*Exercise details*
From the data below, return the exact lines starting at the line containing "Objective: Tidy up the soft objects" and ending at the line containing "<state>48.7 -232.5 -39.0", both included, and nothing else.

*Data for processing*
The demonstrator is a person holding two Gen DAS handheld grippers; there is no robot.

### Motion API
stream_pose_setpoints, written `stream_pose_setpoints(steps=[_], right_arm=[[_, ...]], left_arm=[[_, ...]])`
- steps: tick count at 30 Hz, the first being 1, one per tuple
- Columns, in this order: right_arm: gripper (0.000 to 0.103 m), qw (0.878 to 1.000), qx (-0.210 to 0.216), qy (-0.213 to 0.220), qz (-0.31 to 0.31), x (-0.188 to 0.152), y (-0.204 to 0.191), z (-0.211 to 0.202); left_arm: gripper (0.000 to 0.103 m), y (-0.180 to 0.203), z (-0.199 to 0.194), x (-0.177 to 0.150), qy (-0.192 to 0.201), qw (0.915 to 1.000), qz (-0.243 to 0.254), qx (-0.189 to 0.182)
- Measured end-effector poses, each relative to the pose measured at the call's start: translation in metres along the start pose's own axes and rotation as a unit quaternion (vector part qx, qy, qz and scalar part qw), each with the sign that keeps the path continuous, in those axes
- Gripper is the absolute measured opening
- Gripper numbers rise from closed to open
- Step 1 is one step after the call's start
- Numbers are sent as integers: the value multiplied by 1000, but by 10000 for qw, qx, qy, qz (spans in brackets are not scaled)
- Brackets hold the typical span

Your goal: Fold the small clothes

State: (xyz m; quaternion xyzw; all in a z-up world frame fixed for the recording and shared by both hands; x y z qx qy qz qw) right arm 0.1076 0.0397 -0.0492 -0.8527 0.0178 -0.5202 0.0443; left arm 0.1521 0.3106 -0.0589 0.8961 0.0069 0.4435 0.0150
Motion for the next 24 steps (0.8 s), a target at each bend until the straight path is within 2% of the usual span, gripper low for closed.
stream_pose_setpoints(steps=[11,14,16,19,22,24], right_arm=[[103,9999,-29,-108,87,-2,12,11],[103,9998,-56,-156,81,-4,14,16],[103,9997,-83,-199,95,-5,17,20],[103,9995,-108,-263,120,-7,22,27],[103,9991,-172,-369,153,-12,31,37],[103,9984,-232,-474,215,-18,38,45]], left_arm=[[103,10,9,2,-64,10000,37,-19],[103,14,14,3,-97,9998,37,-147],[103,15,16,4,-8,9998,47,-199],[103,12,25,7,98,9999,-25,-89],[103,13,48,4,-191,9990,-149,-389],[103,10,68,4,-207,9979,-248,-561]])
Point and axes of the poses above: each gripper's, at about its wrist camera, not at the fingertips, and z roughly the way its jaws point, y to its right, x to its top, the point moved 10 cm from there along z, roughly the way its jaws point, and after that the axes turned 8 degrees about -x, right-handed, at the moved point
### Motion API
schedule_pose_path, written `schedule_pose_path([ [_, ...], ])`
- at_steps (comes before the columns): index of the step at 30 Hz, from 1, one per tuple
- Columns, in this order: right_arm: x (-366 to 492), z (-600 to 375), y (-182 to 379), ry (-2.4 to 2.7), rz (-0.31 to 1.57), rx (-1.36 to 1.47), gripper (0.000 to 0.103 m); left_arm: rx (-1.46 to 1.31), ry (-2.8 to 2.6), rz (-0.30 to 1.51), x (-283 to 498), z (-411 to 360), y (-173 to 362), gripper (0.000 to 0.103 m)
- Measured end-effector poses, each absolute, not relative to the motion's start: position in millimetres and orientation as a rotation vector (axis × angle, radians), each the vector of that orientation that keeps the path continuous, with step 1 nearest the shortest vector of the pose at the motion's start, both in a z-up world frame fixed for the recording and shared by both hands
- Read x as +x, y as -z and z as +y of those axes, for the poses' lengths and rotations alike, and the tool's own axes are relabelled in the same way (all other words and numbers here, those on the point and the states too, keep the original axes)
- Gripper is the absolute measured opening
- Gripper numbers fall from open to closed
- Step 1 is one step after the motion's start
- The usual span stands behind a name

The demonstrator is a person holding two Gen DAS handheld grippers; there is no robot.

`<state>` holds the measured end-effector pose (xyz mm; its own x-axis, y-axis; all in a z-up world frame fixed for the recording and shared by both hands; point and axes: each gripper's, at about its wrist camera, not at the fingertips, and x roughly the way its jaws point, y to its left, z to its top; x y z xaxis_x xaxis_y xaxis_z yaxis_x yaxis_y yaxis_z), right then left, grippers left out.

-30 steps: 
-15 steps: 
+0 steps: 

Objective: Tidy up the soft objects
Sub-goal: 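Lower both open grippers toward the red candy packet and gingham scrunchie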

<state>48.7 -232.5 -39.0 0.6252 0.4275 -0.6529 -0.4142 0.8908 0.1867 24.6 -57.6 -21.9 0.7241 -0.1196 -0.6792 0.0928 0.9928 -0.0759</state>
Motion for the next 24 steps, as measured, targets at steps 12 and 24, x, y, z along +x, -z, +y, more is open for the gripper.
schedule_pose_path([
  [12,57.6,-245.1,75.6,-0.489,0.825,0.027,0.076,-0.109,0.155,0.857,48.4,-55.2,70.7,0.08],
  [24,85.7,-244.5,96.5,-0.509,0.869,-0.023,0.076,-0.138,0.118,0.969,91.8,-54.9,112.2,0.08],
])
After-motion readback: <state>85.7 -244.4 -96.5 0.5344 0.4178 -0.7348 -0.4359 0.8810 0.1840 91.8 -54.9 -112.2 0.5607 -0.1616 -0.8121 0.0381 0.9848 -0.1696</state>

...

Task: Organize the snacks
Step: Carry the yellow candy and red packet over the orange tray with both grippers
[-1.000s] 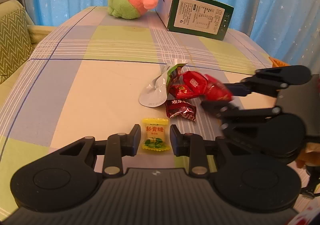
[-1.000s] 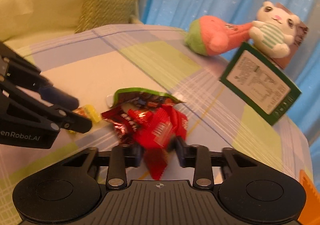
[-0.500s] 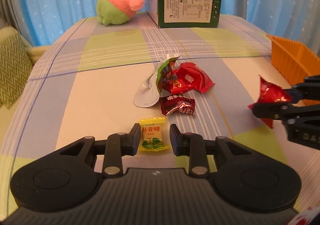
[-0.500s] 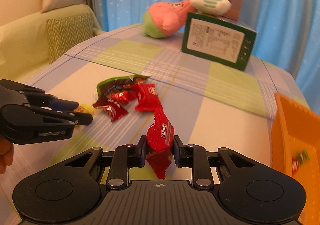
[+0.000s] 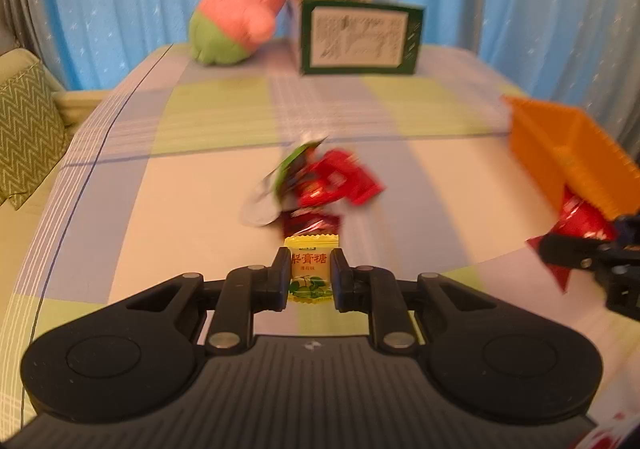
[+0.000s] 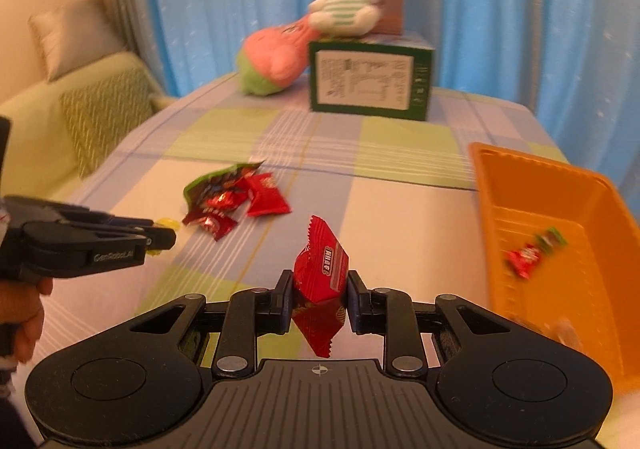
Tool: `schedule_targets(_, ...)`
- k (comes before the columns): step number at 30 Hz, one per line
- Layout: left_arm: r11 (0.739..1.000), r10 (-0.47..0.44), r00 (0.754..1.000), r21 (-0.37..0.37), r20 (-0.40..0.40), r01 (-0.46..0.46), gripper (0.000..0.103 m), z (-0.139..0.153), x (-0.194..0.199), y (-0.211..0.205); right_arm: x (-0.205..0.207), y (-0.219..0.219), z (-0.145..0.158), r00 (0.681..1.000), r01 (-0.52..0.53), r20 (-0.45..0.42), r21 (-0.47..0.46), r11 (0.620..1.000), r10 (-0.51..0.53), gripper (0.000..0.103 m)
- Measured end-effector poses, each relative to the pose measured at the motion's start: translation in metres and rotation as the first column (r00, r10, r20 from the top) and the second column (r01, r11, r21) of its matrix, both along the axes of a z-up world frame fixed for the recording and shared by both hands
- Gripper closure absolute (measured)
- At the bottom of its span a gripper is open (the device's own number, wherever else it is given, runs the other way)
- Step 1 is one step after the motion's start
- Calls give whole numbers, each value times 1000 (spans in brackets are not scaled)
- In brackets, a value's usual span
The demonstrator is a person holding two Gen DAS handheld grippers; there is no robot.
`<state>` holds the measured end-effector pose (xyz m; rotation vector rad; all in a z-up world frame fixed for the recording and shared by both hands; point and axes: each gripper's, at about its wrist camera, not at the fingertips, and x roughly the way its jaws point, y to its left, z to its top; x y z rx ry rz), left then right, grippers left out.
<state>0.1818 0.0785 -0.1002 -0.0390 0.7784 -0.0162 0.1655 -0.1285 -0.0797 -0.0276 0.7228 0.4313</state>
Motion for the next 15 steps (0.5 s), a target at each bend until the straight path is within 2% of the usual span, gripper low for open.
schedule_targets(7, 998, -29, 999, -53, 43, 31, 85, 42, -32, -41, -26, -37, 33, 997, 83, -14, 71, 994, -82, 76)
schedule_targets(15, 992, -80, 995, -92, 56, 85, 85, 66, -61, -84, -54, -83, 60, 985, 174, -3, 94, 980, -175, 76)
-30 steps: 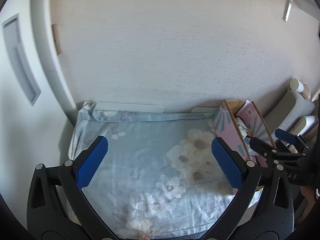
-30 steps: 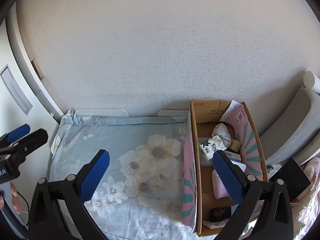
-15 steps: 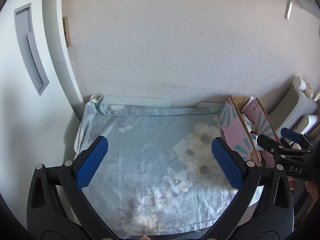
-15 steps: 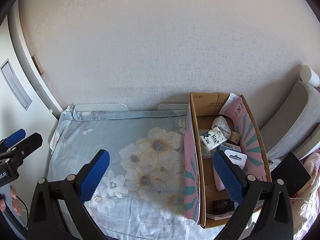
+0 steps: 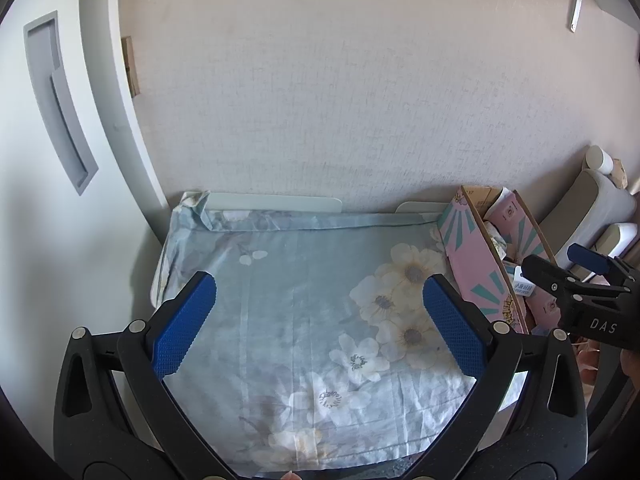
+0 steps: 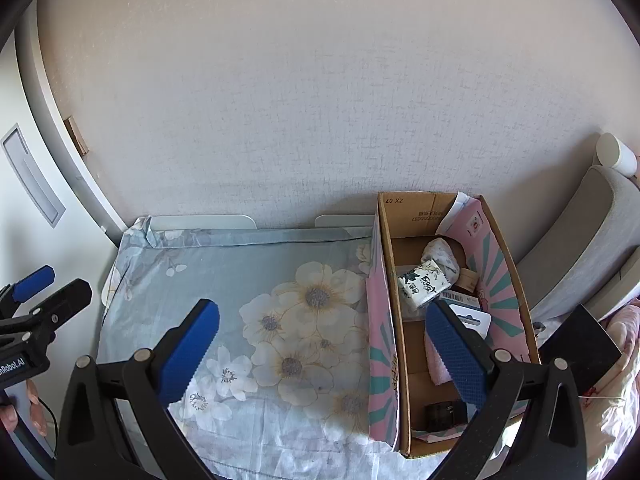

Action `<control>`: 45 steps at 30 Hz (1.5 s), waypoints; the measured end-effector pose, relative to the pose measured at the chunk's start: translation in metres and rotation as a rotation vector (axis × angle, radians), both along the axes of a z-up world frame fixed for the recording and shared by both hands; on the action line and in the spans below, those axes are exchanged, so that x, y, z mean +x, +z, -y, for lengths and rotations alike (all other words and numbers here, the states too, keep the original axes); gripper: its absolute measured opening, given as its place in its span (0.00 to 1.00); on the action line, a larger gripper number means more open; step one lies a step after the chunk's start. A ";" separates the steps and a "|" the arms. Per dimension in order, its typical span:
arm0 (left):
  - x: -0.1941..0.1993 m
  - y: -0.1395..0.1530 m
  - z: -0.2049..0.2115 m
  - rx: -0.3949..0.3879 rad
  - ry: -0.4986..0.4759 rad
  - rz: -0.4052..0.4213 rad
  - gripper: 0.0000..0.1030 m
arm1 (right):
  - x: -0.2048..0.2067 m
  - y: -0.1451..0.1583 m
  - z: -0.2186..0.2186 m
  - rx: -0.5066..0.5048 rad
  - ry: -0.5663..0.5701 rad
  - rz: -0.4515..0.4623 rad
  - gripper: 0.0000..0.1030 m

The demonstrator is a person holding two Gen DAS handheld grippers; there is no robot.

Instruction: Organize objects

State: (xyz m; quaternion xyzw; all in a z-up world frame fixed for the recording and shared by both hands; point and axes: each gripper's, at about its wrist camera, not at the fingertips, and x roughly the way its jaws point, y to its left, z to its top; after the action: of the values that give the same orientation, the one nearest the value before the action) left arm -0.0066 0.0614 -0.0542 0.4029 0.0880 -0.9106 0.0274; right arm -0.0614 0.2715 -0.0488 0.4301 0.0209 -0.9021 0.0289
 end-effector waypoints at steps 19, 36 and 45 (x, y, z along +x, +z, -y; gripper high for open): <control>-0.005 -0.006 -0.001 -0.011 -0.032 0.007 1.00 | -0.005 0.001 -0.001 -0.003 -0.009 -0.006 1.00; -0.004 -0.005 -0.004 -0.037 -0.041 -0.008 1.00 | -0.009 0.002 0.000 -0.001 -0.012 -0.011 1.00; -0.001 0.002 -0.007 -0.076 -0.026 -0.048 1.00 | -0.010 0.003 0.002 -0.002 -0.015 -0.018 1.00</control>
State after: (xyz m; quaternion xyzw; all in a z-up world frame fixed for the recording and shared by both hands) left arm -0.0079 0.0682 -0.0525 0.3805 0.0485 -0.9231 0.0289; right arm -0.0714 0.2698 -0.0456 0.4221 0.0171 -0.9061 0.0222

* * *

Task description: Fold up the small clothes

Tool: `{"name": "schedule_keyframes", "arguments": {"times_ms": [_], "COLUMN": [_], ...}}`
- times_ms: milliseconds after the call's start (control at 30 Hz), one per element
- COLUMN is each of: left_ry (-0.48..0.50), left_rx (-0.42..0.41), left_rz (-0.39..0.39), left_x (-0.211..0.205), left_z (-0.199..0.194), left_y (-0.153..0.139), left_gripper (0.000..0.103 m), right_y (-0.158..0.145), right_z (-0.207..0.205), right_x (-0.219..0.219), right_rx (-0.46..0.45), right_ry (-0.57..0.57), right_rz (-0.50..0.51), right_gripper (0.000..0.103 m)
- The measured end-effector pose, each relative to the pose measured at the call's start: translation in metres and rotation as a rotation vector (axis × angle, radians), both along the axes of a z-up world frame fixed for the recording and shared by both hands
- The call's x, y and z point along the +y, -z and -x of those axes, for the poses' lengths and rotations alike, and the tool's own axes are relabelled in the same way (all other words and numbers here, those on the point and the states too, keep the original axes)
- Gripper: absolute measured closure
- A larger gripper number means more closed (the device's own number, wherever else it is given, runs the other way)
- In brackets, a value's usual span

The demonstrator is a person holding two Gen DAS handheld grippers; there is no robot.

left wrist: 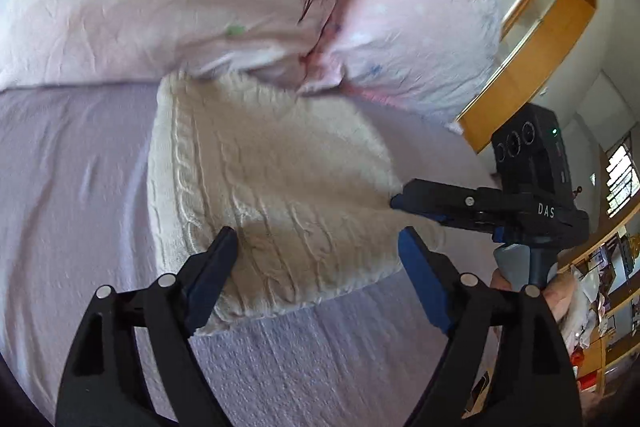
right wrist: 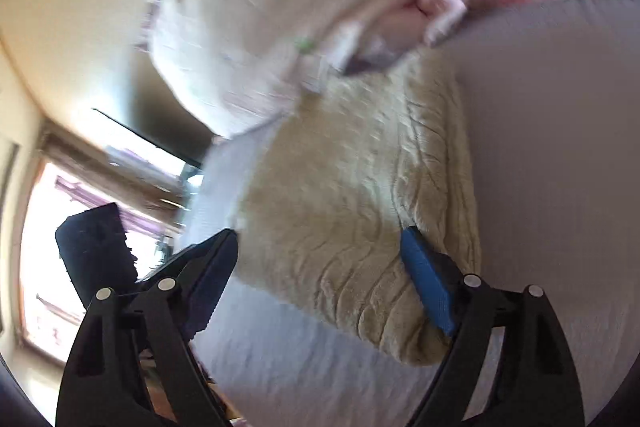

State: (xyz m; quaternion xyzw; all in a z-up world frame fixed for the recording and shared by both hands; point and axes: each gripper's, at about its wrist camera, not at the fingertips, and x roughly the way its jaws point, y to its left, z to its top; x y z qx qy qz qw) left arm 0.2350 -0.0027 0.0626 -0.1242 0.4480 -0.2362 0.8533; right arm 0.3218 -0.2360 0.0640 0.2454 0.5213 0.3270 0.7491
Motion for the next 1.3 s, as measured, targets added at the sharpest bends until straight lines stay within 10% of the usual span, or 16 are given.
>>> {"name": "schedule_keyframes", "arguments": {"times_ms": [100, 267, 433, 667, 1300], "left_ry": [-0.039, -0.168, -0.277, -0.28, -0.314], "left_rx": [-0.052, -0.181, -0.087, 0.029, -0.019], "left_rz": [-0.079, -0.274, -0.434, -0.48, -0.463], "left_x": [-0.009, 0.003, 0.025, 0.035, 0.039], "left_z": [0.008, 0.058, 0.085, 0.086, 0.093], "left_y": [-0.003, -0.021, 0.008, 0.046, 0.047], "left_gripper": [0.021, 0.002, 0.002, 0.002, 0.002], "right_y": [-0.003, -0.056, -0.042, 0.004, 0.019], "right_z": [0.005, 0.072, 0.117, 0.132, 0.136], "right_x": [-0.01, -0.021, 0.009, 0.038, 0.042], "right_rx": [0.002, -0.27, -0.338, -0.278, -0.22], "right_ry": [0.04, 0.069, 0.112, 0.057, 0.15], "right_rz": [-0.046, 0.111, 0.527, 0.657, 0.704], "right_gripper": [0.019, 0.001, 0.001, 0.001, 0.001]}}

*Reply to the exercise*
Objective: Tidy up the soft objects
Sub-goal: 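Lower both open grippers toward the red candy packet and gingham scrunchie
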
<state>48.7 -232.5 -39.0 0.6252 0.4275 -0.6529 -0.4142 0.8908 0.1867 24.6 -57.6 -21.9 0.7241 -0.1196 -0.6792 0.0928 0.9928 -0.0759</state>

There is no more output to give.